:: SUPPLIED MATERIAL ::

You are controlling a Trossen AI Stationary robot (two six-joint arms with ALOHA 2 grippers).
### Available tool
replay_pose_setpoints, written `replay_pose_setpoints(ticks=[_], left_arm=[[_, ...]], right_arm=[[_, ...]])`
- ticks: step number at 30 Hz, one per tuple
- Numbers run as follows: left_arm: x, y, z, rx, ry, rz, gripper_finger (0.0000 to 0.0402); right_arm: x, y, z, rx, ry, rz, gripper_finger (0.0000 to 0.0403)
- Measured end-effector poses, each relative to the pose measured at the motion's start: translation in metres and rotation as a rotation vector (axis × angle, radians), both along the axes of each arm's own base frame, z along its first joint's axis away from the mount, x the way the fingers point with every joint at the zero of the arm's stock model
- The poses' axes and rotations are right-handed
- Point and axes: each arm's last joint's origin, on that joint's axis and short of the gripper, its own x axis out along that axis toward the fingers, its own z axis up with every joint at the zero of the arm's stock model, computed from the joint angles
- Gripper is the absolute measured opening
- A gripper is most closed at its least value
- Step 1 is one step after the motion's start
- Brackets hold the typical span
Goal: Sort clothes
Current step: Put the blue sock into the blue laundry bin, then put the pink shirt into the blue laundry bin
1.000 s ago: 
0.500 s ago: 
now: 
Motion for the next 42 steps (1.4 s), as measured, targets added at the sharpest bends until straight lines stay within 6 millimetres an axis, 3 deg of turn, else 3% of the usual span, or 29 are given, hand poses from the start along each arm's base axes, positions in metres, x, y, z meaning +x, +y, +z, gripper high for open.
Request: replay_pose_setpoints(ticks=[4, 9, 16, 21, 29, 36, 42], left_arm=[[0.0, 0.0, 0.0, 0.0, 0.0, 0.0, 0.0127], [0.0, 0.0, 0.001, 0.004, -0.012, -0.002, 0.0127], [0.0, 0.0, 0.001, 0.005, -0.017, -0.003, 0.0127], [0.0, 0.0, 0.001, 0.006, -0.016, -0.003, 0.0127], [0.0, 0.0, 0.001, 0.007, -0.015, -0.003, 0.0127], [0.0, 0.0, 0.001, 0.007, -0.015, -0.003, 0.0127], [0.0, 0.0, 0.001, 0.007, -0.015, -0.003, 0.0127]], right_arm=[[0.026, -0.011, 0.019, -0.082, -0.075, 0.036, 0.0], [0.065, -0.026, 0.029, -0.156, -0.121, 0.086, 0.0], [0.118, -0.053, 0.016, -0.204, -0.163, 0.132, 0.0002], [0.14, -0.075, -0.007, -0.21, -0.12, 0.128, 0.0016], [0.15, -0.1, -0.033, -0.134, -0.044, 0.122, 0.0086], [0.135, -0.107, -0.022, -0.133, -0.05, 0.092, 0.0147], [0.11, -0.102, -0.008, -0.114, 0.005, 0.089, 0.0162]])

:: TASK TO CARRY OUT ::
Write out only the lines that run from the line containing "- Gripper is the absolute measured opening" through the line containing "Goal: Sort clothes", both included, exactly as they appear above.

:: REPLY ::
- Gripper is the absolute measured opening
- A gripper is most closed at its least value
- Step 1 is one step after the motion's start
- Brackets hold the typical span
Goal: Sort clothes

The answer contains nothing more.